Thursday, June 25, 2020

Archaeological Debates About King David


In this week's New Yorker (here), Ruth Margalit examines archaeological-historical-religious debates in Israel.

Margalit's primary focus is Israel Finkelstein, a 71-year old archaeologist who argues that King David and King Solomon were either (1) purely figures of fiction/myth or (2) at most, the leaders of a small chiefdom of minimal historical or political significance:
"... A wily, resourceful man from Bethlehem decides that his people are meant for more than lightning raids and mercenary stints. He sends his men to rout an advancing force, then shares the loot with the highland elders. This wins over the highlanders, and, in time, they make him chieftain of the southern hill area. 
He takes over the tribal center of Hebron, and later captures Jerusalem, another hilltop stronghold. 
The chieftain moves his extended family to the main homes of the Jerusalem village, and settles in one himself—a palace, some might call it, though there is nothing extravagant about it. He rules over a neglected chiefdom of pastoralists and outlaws. His name is David."
Finkelstein's argument rests on the limited physical evidence of the biblical Solomonic kingdom (referred to as the United Kingdom) that is claimed to have existed during the 9th century BCE.

His argument is influential but not entirely accepted among other archaeologists.

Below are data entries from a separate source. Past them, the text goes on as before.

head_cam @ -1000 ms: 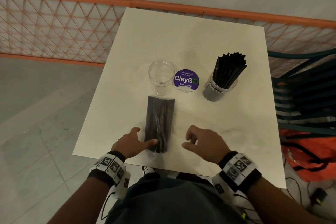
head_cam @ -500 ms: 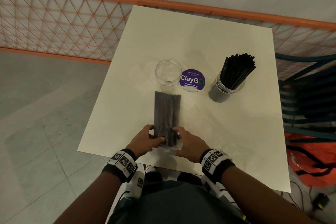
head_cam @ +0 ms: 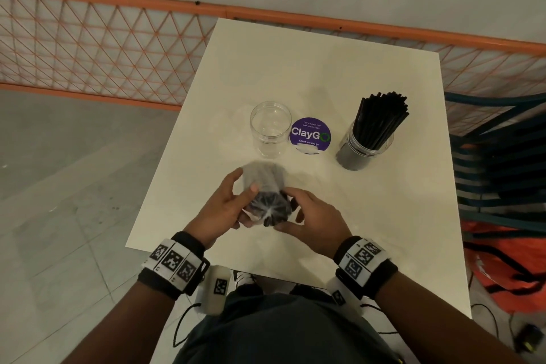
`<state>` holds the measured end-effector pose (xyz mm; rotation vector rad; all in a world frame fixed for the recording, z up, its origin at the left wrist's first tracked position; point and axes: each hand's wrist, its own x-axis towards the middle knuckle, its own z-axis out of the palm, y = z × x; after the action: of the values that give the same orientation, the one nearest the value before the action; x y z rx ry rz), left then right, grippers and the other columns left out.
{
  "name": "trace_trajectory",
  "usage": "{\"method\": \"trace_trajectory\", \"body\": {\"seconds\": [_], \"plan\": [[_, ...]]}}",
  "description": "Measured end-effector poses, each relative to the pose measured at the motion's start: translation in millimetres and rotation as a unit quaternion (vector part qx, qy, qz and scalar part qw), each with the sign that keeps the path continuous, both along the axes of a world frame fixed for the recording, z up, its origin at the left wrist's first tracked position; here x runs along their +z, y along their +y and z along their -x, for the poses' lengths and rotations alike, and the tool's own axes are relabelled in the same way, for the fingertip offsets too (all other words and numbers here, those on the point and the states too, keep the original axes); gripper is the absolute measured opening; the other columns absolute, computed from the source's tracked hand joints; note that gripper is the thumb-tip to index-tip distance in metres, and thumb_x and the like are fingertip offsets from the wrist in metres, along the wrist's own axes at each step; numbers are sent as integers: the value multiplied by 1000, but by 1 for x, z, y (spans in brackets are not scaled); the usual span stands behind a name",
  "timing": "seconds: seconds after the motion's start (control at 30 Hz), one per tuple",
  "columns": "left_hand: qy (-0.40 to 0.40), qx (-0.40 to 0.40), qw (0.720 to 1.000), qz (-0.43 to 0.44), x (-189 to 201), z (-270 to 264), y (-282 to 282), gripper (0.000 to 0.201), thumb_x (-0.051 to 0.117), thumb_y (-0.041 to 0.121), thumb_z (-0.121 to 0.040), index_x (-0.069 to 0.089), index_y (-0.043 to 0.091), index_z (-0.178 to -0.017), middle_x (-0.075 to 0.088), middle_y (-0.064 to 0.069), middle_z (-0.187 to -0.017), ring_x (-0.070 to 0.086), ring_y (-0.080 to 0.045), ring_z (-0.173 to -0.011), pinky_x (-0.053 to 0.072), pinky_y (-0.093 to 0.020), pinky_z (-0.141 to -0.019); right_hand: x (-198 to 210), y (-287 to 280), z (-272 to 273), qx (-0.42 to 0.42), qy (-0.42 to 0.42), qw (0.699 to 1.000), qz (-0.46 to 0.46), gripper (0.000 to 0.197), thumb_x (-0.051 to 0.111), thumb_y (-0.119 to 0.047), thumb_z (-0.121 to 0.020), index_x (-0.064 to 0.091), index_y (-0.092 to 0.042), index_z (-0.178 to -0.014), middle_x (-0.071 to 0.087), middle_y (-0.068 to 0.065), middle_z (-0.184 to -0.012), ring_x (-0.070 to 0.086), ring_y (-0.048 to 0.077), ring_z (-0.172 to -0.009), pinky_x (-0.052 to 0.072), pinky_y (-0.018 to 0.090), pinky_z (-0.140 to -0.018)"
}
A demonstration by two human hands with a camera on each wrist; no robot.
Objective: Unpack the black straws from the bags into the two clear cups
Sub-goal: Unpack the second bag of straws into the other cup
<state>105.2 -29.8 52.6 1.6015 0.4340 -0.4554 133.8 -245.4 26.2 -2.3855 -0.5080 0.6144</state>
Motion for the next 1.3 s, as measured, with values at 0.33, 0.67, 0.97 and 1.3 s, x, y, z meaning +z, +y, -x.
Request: {"method": "trace_trajectory", "body": {"seconds": [0.33,0.67,0.97,1.3], "plan": [[-113,-66,988,-80,23,-6,-10,71,77,34,-80,39,32,-140,63,5,-85,64,2,-76,49,-14,-73,19,-13,-22,-7,-32,998,-62,54,48,-65,-88,48,-33,-131,60,-12,-109,54,5,-84,51,35,-78],[-195,-105,973,-71,56,-9,-19,54,72,21,-89,43,36,-132,74,-2,-98,69,-14,-85,56,-36,-78,28,-2,-28,-70,-21,996,-48,79,66,-79,-64,46,-38,-128,53,-15,-119,59,6,-85,53,37,-79],[-351,-92,808,-464,135,-23,-2,11,73,31,-86,67,31,-96,72,12,-78,67,-15,-64,52,-32,-59,46,3,-46,-120,-77,982,-123,48,65,-43,-90,50,-30,-134,58,-11,-115,62,3,-78,55,39,-81],[-344,-34,873,-345,123,-32,-12,17,78,26,-83,71,30,-98,73,17,-89,69,-2,-83,57,-32,-74,53,13,-36,-76,-54,984,-151,92,77,-62,-69,33,-35,-145,43,-12,-146,52,7,-122,46,31,-96]]}}
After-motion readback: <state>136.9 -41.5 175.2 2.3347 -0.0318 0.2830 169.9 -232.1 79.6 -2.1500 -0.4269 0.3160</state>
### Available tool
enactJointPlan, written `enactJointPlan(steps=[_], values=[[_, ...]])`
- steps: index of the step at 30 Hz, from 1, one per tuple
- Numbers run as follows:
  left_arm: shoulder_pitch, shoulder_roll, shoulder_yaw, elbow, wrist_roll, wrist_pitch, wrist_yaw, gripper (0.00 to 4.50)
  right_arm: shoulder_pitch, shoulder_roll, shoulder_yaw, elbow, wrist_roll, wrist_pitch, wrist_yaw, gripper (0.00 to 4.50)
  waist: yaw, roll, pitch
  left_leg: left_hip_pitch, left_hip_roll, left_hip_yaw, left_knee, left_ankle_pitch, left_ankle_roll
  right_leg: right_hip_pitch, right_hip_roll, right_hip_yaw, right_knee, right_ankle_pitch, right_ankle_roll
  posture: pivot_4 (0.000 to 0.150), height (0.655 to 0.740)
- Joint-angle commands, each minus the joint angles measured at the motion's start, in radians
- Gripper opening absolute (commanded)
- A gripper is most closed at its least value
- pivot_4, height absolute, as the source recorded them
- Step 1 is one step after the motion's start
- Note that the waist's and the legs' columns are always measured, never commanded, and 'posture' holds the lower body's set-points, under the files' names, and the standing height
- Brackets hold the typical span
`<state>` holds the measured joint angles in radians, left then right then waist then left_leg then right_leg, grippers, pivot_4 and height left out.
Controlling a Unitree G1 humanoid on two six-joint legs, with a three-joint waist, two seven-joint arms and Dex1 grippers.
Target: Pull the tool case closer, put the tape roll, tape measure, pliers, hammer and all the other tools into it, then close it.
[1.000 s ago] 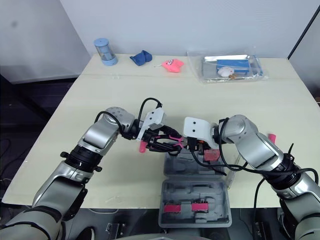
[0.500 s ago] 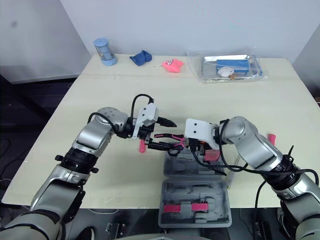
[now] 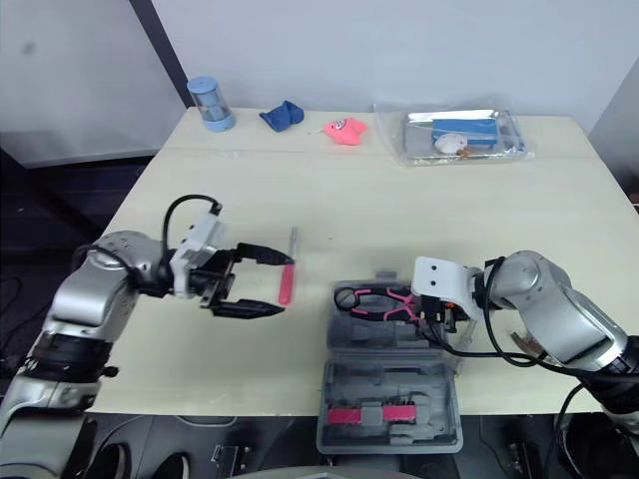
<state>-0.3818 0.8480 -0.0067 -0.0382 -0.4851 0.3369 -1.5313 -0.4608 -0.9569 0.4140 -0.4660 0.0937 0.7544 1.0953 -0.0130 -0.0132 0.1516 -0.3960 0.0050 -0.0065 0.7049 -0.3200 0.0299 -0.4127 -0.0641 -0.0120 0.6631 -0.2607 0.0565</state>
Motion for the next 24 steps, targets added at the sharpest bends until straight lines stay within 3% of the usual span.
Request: enactJointPlan(steps=[1,11,24], values=[[0.064,0.058,0.042,-0.090,-0.031,-0.040,-0.053,4.38,-0.046,0.002,0.007,-0.061,0.003,0.019,0.027,1.08,-0.002,0.001,0.000,0.000,0.000,0.000,0.000,0.000,0.000,0.000,0.000,0.000,0.000,0.000,0.000,0.150,0.7400],[0.056,0.062,0.052,-0.116,-0.083,-0.142,-0.073,4.38,-0.155,0.049,0.182,-0.034,-0.081,0.094,0.048,1.08,0.002,0.002,0.001,0.000,0.000,0.000,0.000,0.000,0.000,0.000,0.000,0.000,0.000,0.000,0.000,0.150,0.7400],[0.100,0.204,0.016,-0.130,-0.219,-0.224,-0.083,4.38,-0.209,0.104,0.288,-0.034,-0.140,0.176,0.033,1.08,-0.001,0.003,0.001,0.000,0.000,0.000,0.000,0.000,0.000,0.000,0.000,0.000,0.000,0.000,0.000,0.150,0.7400]])
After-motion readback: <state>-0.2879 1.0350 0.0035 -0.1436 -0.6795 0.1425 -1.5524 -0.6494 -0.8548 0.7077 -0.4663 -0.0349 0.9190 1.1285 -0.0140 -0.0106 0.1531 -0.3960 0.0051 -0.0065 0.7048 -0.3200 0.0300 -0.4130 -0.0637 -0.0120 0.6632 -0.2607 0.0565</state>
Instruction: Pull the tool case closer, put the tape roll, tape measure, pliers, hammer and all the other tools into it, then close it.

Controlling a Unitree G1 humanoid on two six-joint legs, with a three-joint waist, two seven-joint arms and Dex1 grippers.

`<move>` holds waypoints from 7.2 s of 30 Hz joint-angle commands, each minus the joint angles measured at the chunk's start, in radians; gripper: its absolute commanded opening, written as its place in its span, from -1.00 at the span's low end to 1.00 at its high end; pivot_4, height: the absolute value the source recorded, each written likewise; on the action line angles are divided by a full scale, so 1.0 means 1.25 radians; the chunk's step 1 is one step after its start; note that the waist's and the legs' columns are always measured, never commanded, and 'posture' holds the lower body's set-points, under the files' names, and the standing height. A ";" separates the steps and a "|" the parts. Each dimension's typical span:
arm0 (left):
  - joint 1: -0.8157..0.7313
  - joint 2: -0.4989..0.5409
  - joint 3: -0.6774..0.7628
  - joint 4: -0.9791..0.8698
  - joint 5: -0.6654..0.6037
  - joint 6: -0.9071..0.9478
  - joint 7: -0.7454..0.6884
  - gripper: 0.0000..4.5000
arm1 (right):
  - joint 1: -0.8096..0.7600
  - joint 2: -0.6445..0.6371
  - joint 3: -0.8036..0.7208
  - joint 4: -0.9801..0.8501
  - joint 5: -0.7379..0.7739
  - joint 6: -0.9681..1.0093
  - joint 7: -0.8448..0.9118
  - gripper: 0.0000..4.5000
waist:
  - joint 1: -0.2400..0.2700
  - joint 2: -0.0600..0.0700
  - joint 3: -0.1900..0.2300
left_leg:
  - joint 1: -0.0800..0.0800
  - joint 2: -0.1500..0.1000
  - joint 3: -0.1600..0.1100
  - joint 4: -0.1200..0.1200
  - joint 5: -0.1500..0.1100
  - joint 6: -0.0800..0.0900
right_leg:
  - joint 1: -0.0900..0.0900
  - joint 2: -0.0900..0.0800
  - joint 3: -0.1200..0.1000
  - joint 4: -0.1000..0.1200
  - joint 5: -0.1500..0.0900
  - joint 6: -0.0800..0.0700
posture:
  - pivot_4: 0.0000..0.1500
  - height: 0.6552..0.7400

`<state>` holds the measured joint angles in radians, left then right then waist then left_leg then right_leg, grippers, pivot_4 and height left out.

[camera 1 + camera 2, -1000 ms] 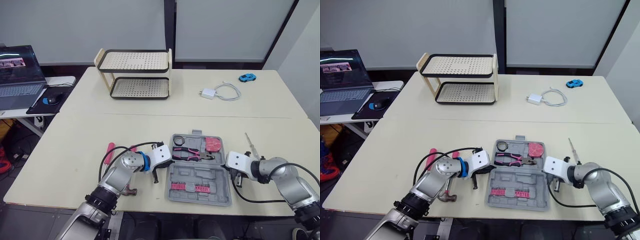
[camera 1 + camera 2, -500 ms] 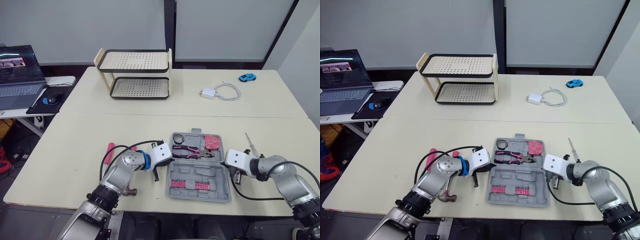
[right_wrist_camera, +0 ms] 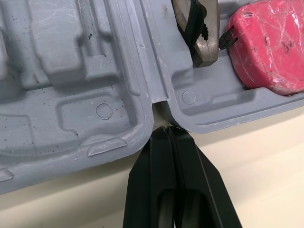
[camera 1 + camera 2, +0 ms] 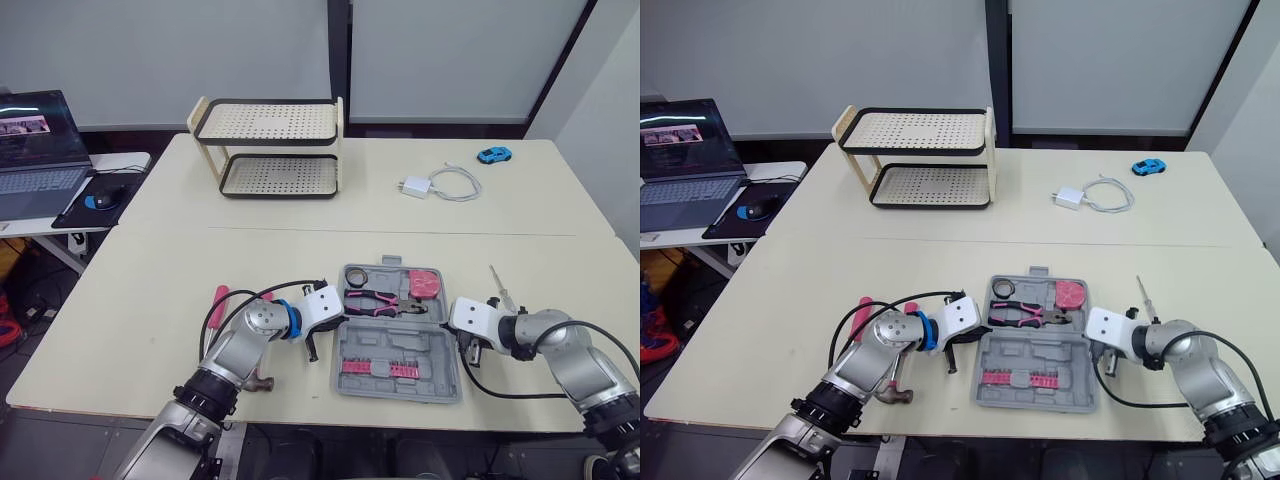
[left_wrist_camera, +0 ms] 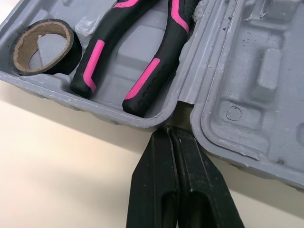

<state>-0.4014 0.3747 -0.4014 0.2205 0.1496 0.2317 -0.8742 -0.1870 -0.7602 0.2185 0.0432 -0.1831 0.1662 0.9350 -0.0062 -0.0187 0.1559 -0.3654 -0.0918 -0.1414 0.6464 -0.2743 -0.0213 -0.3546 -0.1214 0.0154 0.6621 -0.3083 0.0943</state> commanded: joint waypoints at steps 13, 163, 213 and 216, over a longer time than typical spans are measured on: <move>0.006 -0.012 -0.021 -0.009 0.006 -0.011 0.003 -0.98 | -0.002 0.015 0.010 -0.042 0.017 -0.025 0.007 -0.98 | 0.000 0.000 0.000 | 0.000 0.000 0.000 0.000 0.000 0.000 | 0.000 0.000 0.000 0.000 0.000 0.000 | 1.00 1.00; -0.082 0.151 0.210 -0.442 -0.525 0.138 -0.181 1.00 | 0.469 -0.093 -0.808 -0.278 0.514 0.215 0.054 0.99 | -0.016 0.002 0.005 | -0.012 0.001 0.005 0.002 0.000 0.000 | -0.012 -0.001 0.001 0.002 0.000 0.000 | 1.00 1.00; -0.060 0.088 0.137 -0.445 -0.429 0.110 -0.112 1.00 | -0.060 0.097 -0.320 0.257 0.288 0.213 -0.313 0.74 | -0.020 0.003 0.004 | -0.013 0.001 0.005 0.003 0.002 -0.004 | -0.013 -0.001 0.001 0.002 0.001 0.000 | 1.00 1.00; -0.057 0.091 0.135 -0.449 -0.430 0.112 -0.112 1.00 | -0.066 0.103 -0.322 0.269 0.281 0.219 -0.325 0.29 | -0.020 0.003 0.004 | -0.013 0.001 0.004 0.003 0.002 -0.004 | -0.013 -0.001 0.001 0.002 0.001 0.000 | 1.00 1.00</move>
<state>-0.4744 0.4858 -0.2307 -0.3044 -0.3857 0.3800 -1.0147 -0.2633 -0.6288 -0.1740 0.3655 0.1789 0.4418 0.5500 -0.0311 -0.0155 0.1610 -0.3811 -0.0910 -0.1358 0.6498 -0.2714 -0.0260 -0.3710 -0.1223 0.0168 0.6651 -0.3076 0.0941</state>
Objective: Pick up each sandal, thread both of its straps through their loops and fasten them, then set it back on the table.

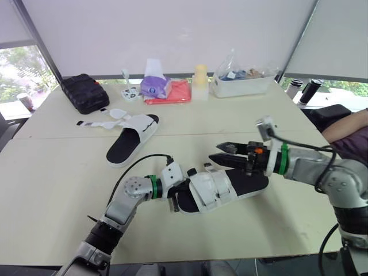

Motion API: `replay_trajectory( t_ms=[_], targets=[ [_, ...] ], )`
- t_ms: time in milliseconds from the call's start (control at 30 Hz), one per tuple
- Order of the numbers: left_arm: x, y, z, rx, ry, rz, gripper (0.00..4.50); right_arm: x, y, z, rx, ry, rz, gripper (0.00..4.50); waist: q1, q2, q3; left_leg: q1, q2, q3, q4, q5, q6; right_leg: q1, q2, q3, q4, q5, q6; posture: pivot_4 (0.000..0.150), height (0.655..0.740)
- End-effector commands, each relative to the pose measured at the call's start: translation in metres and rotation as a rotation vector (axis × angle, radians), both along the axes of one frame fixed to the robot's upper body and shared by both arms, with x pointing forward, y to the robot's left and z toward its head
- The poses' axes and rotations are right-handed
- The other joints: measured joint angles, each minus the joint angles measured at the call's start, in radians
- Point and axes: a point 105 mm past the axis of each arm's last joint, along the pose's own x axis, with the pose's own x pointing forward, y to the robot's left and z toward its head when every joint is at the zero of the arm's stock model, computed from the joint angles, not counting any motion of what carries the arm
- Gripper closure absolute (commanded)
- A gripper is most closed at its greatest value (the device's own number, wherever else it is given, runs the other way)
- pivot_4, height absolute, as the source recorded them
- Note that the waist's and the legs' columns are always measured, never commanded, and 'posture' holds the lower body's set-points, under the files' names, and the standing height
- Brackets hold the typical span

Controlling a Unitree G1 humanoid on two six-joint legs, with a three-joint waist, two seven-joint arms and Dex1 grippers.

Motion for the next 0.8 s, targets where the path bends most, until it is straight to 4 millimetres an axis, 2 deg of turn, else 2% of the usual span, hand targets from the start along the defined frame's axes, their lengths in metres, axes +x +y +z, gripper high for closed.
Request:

For instance, in 2005, an archaeologist named Eilat Mazar discovered the walls of a large public building on a slope that descends from the Temple Mount, and she claims that this building was part of the biblical capital city.

Finkelstein and Mazar are representative of a debate between two camps of scholars known as maximalists and minimalists: "If maximalists treat the Bible as verifiable fact, the minimalists treat it as fiction: a near-mythological account, composed between 500 and 200 BC, that should be understood within a purely literary framework."

This article is helpful for me because it connects and overlaps with the intra-Christian debate (which I'm currently thinking about as I read The Evangelicals) between those who read the Bible as factual/historical and those who view it as metaphorical.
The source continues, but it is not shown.